モンゴル ウランバートルの都市域拡大の空間把握とその影響

ウランバートル市中心部のまわりにゲル地域がひろがる
ハシャーと呼ばれる木柵のなかにゲル(モンゴルの伝統的な移動式住居)や木造家屋を建て生活をしている。
高解像度衛星画像を用いるとゲル地域の空間的な拡がりを確認することができる。

モンゴル国では広大な国土の中で伝統的な生業である遊牧が営まれていますが、近年、首都ウランバートルでは人口が集中し、都市域の拡大が急速に進行しています。
1992年に起こった社会主義から自由主義への体制転換により制限されていた職業選択や居住地選択は自由化され、地方で遊牧を生業としていた牧民がウランバートルへと流入しています。1992年に約58万人であった人口は2010年には倍増し、近年、ゲル地域(ゲル地区ともいう)と呼ばれる都市周縁部の居住地区域が無秩序に発達しています。ゲル地域の急速な発達により社会インフラ整備は追いつかず、生活環境の悪化や、さらには交通渋滞や大気汚染が深刻な問題となっています。

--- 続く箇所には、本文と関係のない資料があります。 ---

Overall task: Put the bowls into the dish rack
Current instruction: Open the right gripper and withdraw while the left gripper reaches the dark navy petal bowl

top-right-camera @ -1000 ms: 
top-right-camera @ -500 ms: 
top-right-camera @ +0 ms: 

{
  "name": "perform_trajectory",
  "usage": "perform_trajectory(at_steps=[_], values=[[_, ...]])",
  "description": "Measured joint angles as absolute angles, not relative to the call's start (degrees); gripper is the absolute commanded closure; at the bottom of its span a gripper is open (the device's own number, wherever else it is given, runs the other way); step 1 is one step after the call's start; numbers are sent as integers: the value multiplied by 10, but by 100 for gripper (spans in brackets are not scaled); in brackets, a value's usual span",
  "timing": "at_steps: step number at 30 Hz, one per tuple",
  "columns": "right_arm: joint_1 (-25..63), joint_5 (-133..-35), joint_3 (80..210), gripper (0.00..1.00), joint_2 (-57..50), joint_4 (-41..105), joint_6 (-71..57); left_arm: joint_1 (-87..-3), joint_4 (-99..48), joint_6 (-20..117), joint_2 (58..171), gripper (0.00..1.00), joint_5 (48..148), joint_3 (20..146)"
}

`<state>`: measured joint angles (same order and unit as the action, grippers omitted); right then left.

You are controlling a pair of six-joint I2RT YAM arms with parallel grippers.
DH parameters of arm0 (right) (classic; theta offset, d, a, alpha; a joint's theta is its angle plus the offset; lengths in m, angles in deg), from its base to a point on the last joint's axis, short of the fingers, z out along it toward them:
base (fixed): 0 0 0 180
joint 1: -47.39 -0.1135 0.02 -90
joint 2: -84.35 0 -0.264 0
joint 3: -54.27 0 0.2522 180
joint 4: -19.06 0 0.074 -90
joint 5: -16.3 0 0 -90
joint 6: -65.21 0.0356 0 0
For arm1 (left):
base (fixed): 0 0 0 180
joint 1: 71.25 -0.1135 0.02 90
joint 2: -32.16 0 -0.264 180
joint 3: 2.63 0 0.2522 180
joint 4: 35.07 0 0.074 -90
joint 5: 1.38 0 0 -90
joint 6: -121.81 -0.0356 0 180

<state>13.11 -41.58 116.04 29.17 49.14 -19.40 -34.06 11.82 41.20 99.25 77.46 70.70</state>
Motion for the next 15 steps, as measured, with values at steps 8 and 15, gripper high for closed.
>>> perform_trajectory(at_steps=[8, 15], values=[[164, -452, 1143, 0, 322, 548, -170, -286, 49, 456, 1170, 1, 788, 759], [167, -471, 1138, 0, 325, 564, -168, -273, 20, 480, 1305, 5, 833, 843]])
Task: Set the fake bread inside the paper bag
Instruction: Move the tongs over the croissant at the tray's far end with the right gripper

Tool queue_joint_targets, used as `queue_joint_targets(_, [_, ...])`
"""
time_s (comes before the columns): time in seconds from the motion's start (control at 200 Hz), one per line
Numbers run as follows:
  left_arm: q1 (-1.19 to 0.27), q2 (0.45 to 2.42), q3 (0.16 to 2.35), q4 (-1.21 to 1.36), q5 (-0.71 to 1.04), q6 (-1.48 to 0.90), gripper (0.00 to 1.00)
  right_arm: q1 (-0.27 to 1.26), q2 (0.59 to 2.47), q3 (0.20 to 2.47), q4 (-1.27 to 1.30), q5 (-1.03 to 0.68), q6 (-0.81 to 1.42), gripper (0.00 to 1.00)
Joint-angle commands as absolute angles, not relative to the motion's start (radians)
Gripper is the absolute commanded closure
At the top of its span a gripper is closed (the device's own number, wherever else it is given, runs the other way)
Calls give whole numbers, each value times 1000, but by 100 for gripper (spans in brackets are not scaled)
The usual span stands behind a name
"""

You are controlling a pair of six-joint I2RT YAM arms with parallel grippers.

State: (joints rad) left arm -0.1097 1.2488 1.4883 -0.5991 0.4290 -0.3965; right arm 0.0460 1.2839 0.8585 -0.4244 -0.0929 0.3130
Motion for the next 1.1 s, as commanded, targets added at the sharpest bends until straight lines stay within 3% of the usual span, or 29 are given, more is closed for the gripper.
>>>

モンゴルでは現在、自由主義経済を推進するための施策の一環として 2003 年より土地私有化法が施行されました。以前までは国土のすべてを国家が所有していましたが、国民は一世帯あたり一区画の土地を、居住または商用目的に限り、無償で私有する権利か?認められることとなりました。これによりゲル地域が急速に発達したといわれています。一方、現行の都市計画では都市域拡大を防止する対策がとられておらず、都市の成長管理が欠如しています。
このような中、我々の研究グループは衛星画像と地理情報システム(GIS)を用いて都市域拡大の空間的把握に取り組んでいます。衛星画像からウランバートル周縁部の土地利用変化を把握したり、GISに取り込みモデル化したりすることで、いつ・どこで・どのように都市が拡大していくのかを調べています。